Due to the non-deterministic behavior of the function `index_select_nd`( See [link](https://pytorch.org/docs/stable/notes/randomness.html)), it is hard to exactly reproduce the training process of finetuning. Therefore, we provide the finetuned model for eleven datasets to guarantee the reproducibility of the experiments.  
- BBBP:  [BASE](https://ai.tencent.com/ailab/ml/ml-data/grover-models/finetune/grover_base_ft_refine/bbbp.tar.gz), [LARGE](https://ai.tencent.com/ailab/ml/ml-data/grover-models/finetune/grover_large_ft_refine/bbbp.tar.gz)
- SIDER: [BASE](https://ai.tencent.com/ailab/ml/ml-data/grover-models/finetune/grover_base_ft_refine/sider.tar.gz), [LARGE](https://ai.tencent.com/ailab/ml/ml-data/grover-models/finetune/grover_large_ft_refine/sider.tar.gz)
- ClinTox: [BASE](https://ai.tencent.com/ailab/ml/ml-data/grover-models/finetune/grover_base_ft_refine/clintox.tar.gz), [LARGE](https://ai.tencent.com/ailab/ml/ml-data/grover-models/finetune/grover_large_ft_refine/clintox.tar.gz)
- BACE: [BASE](https://ai.tencent.com/ailab/ml/ml-data/grover-models/finetune/grover_base_ft_refine/bace.tar.gz), [LARGE](https://ai.tencent.com/ailab/ml/ml-data/grover-models/finetune/grover_large_ft_refine/bace.tar.gz)
- Tox21: [BASE](https://ai.tencent.com/ailab/ml/ml-data/grover-models/finetune/grover_base_ft_refine/tox21.tar.gz), [LARGE](https://ai.tencent.com/ailab/ml/ml-data/grover-models/finetune/grover_large_ft_refine/tox21.tar.gz)
- ToxCast: [BASE](https://ai.tencent.com/ailab/ml/ml-data/grover-models/finetune/grover_base_ft_refine/toxcast.tar.gz), [LARGE](https://ai.tencent.com/ailab/ml/ml-data/grover-models/finetune/grover_large_ft_refine/toxcast.tar.gz)
- FreeSolv: [BASE](https://ai.tencent.com/ailab/ml/ml-data/grover-models/finetune/grover_base_ft_refine/freesolv.tar.gz), [LARGE](https://ai.tencent.com/ailab/ml/ml-data/grover-models/finetune/grover_large_ft_refine/freesolv.tar.gz)
- ESOL: [BASE](https://ai.tencent.com/ailab/ml/ml-data/grover-models/finetune/grover_base_ft_refine/esol.tar.gz), [LARGE](https://ai.tencent.com/ailab/ml/ml-data/grover-models/finetune/grover_large_ft_refine/esol.tar.gz)
- Lipo: [BASE](https://ai.tencent.com/ailab/ml/ml-data/grover-models/finetune/grover_base_ft_refine/lipo.tar.gz), [LARGE](https://ai.tencent.com/ailab/ml/ml-data/grover-models/finetune/grover_large_ft_refine/lipo.tar.gz)
- QM7: [BASE](https://ai.tencent.com/ailab/ml/ml-data/grover-models/finetune/grover_base_ft_refine/qm7.tar.gz), [LARGE](https://ai.tencent.com/ailab/ml/ml-data/grover-models/finetune/grover_large_ft_refine/qm7.tar.gz)
- QM8 [BASE](https://ai.tencent.com/ailab/ml/ml-data/grover-models/finetune/grover_base_ft_refine/qm8.tar.gz), [LARGE](https://ai.tencent.com/ailab/ml/ml-data/grover-models/finetune/grover_large_ft_refine/qm8.tar.gz)

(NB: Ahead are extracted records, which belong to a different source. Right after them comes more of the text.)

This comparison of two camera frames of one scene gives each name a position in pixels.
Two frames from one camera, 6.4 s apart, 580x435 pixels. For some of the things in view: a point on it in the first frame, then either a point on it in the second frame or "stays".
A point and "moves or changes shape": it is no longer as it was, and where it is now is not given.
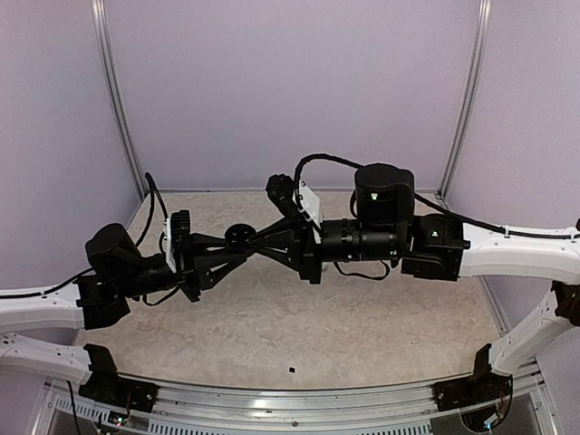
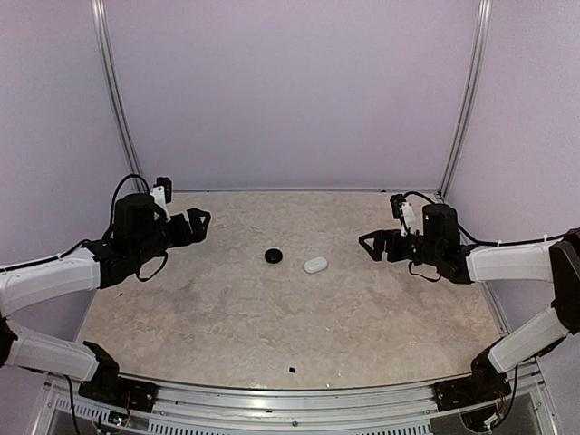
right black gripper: [302, 254] → [382, 236]
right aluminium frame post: [478, 71] stays
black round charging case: [237, 236] moves or changes shape
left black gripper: [201, 273] → [198, 230]
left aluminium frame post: [104, 42] stays
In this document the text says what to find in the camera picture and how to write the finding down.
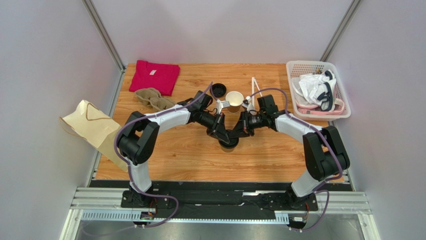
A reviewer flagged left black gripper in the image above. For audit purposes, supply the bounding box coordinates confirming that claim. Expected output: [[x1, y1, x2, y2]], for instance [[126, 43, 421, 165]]
[[197, 109, 229, 144]]

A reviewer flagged black cup lid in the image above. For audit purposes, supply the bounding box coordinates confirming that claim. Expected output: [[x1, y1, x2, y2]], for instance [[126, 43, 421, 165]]
[[211, 83, 227, 98], [218, 137, 239, 145]]

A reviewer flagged brown paper cup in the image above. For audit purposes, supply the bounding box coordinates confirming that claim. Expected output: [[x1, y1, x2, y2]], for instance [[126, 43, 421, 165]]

We provide the `eval` function to reproduce the experiments. Suppose the finetuned model is placed in `model/finetune/`. 

```
python main.py eval --data_path exampledata/finetune/bbbp.csv \
                    --features_path exampledata/finetune/bbbp.npz \
                    --checkpoint_dir model/finetune/bbbp \
                    --dataset_type classification \
                    --split_type scaffold_balanced \
                    --ensemble_size 1 \
                    --num_folds 3 \
                    --metric auc \
                    --no_features_scaling
```

**Note:** The defualt `metric` setting is `rmse` for regression tasks. 
For `QM7` and `QM8` datasets, you need to set `metric` as  `mae` to reproduce the results. 
For classification tasks, you need to set `metric` as `auc`.

## Known Issues

-  Comparing with the original implementation, we add the `dense` connection in MessagePassing layer in `GTransformer` . If you do not want to add the dense connection in MessagePasssing layer, please fix it at `L256` of `model/layers.py`.

## Roadmap

 - Implementation of `GTransformer` in [DGL](https://github.com/dmlc/dgl) / [PyG](https://github.com/rusty1s/pytorch_geometric).
 - The improvement of self-supervised tasks, e.g. more semantic motifs.

## Reference
```
@article{rong2020self,
  title={Self-Supervised Graph Transformer on Large-Scale Molecular Data},
  author={Rong, Yu and Bian, Yatao and Xu, Tingyang and Xie, Weiyang and Wei, Ying and Huang, Wenbing and Huang, Junzhou},
  journal={Advances in Neural Information Processing Systems},
  volume={33},
  year={2020}
}
```
## Disclaimer 
This is not an officially supported Tencent product.